**Activity:** Restate the lines of the material below word for word, from the first through the one containing "Return the mask of every instance of the table", and include nothing else; pictures stay out.

**** Record extracts ****

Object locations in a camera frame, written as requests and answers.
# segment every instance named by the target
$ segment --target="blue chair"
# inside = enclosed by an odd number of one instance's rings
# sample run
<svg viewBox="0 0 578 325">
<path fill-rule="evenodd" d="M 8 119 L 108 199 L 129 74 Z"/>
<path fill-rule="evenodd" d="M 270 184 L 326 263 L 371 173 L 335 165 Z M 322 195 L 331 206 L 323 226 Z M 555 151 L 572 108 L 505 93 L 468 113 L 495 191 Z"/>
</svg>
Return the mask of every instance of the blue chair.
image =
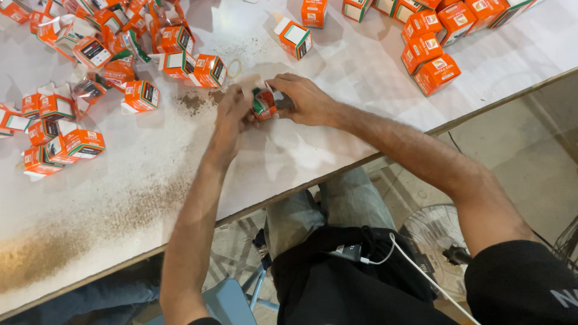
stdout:
<svg viewBox="0 0 578 325">
<path fill-rule="evenodd" d="M 215 287 L 203 292 L 203 300 L 205 300 L 211 316 L 221 322 L 222 325 L 257 325 L 253 316 L 253 309 L 256 303 L 279 311 L 279 305 L 257 297 L 265 275 L 266 271 L 261 265 L 242 286 L 237 280 L 228 276 Z M 257 284 L 253 294 L 248 294 L 247 291 L 255 281 L 257 281 Z M 163 325 L 164 320 L 161 315 L 145 325 Z"/>
</svg>

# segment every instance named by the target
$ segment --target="table surface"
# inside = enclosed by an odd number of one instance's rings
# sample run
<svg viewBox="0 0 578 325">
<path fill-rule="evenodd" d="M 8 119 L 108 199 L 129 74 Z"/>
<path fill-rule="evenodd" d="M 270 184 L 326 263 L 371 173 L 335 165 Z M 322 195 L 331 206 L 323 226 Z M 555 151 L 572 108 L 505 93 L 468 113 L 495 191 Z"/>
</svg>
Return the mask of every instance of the table surface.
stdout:
<svg viewBox="0 0 578 325">
<path fill-rule="evenodd" d="M 512 23 L 445 48 L 462 70 L 429 98 L 407 75 L 402 24 L 369 10 L 363 22 L 329 0 L 324 29 L 296 61 L 279 46 L 273 12 L 300 21 L 299 1 L 183 3 L 194 53 L 239 58 L 241 76 L 293 72 L 342 102 L 427 131 L 578 66 L 578 2 L 548 0 Z M 40 43 L 28 25 L 0 34 L 0 102 L 50 80 L 66 81 L 72 64 Z M 100 130 L 106 151 L 94 160 L 31 183 L 15 166 L 29 146 L 0 139 L 0 319 L 71 290 L 96 274 L 166 244 L 212 133 L 218 89 L 187 87 L 140 65 L 161 91 L 160 109 L 122 116 L 110 90 L 83 124 Z M 225 84 L 232 84 L 228 78 Z M 376 150 L 344 132 L 267 121 L 244 134 L 218 208 L 218 219 L 353 164 Z"/>
</svg>

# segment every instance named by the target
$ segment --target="jeans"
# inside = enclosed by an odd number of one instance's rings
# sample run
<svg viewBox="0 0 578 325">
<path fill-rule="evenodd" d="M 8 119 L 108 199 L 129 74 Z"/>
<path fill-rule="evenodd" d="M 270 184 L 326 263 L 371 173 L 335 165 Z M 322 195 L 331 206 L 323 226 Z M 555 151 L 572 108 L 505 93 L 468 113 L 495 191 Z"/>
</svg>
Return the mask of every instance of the jeans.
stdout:
<svg viewBox="0 0 578 325">
<path fill-rule="evenodd" d="M 264 231 L 271 259 L 299 245 L 325 224 L 395 230 L 390 212 L 363 168 L 335 176 L 319 188 L 320 207 L 308 190 L 267 207 Z"/>
<path fill-rule="evenodd" d="M 158 299 L 158 282 L 110 275 L 8 318 L 0 324 L 62 325 L 73 316 L 106 309 L 90 324 L 125 325 L 147 306 L 147 302 Z"/>
</svg>

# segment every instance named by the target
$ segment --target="person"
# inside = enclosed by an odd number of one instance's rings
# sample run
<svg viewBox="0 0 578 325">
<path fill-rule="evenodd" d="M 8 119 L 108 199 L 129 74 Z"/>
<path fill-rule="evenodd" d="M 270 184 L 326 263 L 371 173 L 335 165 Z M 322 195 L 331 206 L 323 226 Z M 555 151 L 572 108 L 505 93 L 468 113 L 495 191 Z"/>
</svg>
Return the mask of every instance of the person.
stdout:
<svg viewBox="0 0 578 325">
<path fill-rule="evenodd" d="M 339 103 L 303 77 L 285 73 L 267 82 L 295 103 L 279 117 L 349 132 L 452 199 L 473 257 L 465 284 L 479 323 L 578 324 L 578 280 L 537 241 L 487 168 L 409 126 Z M 214 134 L 166 249 L 160 295 L 166 324 L 219 324 L 201 288 L 223 179 L 243 122 L 251 122 L 249 109 L 239 86 L 218 105 Z M 378 263 L 393 234 L 411 256 L 361 169 L 320 189 L 321 207 L 304 191 L 267 209 L 278 324 L 455 324 L 434 308 L 427 280 L 398 249 L 379 265 L 323 253 L 362 244 L 363 257 Z"/>
</svg>

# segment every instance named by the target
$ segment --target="thigh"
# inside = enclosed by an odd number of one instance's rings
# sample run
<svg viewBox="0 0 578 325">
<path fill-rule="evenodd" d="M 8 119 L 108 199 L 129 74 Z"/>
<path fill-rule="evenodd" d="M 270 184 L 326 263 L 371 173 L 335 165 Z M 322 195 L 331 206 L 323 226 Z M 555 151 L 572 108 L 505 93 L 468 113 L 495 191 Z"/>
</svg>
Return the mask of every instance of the thigh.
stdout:
<svg viewBox="0 0 578 325">
<path fill-rule="evenodd" d="M 358 167 L 319 185 L 327 223 L 338 227 L 390 228 L 395 224 L 381 195 Z"/>
<path fill-rule="evenodd" d="M 324 224 L 325 217 L 308 190 L 268 206 L 264 231 L 271 259 L 299 245 Z"/>
</svg>

****

**Output for this task:**
Object locations in a camera frame, written as requests and answers.
# segment every instance named by the target
$ segment --target="blue chair"
# inside = enclosed by an odd number of one instance's rings
# sample run
<svg viewBox="0 0 578 325">
<path fill-rule="evenodd" d="M 8 119 L 108 199 L 129 74 Z"/>
<path fill-rule="evenodd" d="M 270 184 L 326 263 L 371 173 L 335 165 Z M 322 195 L 331 206 L 323 226 Z M 555 151 L 572 108 L 505 93 L 468 113 L 495 191 Z"/>
</svg>
Return the mask of every instance of the blue chair.
image =
stdout:
<svg viewBox="0 0 578 325">
<path fill-rule="evenodd" d="M 215 287 L 203 292 L 203 300 L 205 300 L 211 316 L 221 322 L 222 325 L 257 325 L 253 316 L 253 309 L 256 303 L 279 311 L 279 305 L 257 297 L 265 275 L 266 271 L 261 265 L 242 286 L 237 280 L 228 276 Z M 257 284 L 253 294 L 248 294 L 247 291 L 255 281 L 257 281 Z M 163 325 L 164 320 L 161 315 L 145 325 Z"/>
</svg>

# segment every instance named by the target
$ segment --target="table surface"
# inside = enclosed by an odd number of one instance's rings
# sample run
<svg viewBox="0 0 578 325">
<path fill-rule="evenodd" d="M 8 119 L 108 199 L 129 74 Z"/>
<path fill-rule="evenodd" d="M 270 184 L 326 263 L 371 173 L 335 165 Z M 322 195 L 331 206 L 323 226 Z M 555 151 L 572 108 L 505 93 L 468 113 L 495 191 Z"/>
</svg>
Return the mask of every instance of the table surface.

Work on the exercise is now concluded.